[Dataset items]
# # #

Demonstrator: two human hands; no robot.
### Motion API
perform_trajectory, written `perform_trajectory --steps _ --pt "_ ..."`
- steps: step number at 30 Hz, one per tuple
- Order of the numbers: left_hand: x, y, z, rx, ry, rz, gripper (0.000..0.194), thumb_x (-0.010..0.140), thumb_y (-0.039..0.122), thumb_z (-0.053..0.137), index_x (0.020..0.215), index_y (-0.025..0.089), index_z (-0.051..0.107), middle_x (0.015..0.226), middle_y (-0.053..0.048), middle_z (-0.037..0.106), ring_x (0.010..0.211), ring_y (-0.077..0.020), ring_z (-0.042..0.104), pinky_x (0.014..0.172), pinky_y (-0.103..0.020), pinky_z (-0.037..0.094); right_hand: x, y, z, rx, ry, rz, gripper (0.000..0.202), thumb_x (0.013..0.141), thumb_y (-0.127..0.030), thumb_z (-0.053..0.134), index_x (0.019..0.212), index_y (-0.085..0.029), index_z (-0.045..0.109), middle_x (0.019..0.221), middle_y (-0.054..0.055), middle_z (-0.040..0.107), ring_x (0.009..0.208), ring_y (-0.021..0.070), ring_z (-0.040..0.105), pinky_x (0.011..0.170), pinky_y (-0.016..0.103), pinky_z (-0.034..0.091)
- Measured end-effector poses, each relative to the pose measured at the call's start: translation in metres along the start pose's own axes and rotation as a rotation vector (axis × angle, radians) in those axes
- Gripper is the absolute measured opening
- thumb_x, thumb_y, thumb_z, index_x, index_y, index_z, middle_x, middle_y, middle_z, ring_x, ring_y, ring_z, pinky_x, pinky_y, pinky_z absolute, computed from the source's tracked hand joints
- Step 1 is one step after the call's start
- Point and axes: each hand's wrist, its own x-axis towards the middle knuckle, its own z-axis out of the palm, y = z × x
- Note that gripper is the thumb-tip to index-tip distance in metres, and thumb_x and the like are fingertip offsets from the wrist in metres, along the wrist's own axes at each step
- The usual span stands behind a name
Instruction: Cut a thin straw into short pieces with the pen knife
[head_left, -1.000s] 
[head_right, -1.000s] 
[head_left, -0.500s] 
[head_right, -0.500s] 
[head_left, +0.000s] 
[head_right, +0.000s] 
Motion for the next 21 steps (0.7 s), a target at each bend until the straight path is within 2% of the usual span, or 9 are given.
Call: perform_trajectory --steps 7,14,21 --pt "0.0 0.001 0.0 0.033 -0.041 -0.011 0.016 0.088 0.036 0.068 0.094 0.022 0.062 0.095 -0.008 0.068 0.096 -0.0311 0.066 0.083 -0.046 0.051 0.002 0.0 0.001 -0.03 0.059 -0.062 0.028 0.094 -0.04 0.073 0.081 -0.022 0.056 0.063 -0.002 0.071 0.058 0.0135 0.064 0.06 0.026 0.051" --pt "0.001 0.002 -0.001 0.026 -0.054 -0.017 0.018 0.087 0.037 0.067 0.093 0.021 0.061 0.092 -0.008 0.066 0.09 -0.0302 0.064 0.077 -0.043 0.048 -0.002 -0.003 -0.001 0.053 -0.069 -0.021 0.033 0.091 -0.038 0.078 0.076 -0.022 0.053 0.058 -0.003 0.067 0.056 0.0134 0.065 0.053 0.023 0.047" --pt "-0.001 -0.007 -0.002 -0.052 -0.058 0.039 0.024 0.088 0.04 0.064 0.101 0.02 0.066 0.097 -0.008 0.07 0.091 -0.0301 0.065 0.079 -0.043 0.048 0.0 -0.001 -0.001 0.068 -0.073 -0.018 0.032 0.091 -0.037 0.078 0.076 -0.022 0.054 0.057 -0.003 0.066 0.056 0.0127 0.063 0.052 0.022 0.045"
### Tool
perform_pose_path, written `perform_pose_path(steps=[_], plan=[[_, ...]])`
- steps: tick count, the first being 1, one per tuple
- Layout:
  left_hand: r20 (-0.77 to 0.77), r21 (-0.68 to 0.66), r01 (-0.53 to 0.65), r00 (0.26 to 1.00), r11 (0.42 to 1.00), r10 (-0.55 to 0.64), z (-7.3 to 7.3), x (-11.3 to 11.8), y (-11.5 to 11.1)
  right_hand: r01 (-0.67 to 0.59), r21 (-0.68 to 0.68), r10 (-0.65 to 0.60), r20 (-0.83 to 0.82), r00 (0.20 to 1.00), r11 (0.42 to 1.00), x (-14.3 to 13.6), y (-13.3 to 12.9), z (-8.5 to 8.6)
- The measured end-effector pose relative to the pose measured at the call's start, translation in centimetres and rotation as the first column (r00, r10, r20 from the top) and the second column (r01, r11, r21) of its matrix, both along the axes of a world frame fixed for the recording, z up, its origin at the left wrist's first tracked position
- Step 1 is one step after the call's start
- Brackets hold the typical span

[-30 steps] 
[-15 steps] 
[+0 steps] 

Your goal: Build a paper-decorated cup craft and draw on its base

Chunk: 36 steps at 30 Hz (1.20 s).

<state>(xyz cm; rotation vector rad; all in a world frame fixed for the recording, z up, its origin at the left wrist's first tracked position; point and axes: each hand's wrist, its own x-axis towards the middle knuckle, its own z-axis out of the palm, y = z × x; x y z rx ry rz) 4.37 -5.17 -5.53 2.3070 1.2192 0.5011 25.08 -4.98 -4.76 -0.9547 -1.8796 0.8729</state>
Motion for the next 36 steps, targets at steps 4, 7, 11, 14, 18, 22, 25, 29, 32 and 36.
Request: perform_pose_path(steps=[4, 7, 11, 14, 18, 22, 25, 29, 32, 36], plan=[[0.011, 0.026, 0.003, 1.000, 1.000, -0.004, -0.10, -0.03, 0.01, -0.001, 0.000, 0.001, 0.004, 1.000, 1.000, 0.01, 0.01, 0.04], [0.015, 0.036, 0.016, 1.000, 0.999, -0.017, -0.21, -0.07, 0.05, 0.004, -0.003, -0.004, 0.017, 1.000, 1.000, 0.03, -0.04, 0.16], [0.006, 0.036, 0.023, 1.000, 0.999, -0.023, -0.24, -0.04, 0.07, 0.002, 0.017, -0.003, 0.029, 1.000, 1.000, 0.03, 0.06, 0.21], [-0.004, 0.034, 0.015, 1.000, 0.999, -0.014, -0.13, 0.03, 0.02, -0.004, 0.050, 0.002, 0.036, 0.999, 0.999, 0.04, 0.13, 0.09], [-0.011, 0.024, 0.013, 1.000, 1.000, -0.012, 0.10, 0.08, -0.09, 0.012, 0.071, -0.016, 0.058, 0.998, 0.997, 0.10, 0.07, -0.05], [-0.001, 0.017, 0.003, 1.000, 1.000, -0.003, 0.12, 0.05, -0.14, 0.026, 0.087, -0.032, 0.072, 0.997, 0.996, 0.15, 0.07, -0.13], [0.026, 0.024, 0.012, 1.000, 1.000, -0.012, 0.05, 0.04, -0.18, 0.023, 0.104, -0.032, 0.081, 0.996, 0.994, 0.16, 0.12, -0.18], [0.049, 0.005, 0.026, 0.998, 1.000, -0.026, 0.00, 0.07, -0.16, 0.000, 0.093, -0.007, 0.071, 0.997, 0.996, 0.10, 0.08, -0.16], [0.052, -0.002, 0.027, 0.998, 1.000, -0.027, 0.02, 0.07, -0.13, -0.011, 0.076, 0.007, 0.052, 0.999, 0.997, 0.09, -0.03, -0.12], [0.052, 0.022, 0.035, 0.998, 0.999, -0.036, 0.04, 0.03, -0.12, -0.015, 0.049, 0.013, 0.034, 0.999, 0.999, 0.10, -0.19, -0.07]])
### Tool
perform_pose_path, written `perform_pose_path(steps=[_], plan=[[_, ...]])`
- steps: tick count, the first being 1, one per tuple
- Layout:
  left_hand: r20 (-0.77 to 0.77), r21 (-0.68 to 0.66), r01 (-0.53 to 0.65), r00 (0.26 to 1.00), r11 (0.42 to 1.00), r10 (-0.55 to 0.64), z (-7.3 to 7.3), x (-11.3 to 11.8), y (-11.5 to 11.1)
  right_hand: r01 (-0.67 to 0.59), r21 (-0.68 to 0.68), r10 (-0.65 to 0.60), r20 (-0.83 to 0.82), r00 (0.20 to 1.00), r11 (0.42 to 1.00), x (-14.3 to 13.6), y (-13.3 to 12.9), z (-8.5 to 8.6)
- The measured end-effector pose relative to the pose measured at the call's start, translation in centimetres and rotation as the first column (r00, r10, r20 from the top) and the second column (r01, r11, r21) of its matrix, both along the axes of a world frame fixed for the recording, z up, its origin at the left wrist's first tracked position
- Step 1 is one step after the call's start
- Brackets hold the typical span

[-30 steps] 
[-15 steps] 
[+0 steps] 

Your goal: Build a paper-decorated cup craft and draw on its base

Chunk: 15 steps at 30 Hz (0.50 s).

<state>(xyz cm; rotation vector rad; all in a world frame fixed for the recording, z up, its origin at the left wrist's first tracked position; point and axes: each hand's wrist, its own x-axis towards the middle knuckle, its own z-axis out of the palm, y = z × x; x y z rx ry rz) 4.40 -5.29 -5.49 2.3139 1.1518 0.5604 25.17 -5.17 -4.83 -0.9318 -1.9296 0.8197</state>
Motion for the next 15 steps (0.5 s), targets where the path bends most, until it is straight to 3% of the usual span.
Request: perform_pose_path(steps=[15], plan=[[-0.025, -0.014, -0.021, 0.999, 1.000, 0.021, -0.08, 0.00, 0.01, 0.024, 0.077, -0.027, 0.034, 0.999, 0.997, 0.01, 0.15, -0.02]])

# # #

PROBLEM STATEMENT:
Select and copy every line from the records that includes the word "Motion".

WRITTEN SOLUTION:
### Motion API
Motion for the next 21 steps (0.7 s), a target at each bend until the straight path is within 2% of the usual span, or 9 are given.
Motion for the next 36 steps, targets at steps 4, 7, 11, 14, 18, 22, 25, 29, 32 and 36.
Motion for the next 15 steps (0.5 s), targets where the path bends most, until it is straight to 3% of the usual span.

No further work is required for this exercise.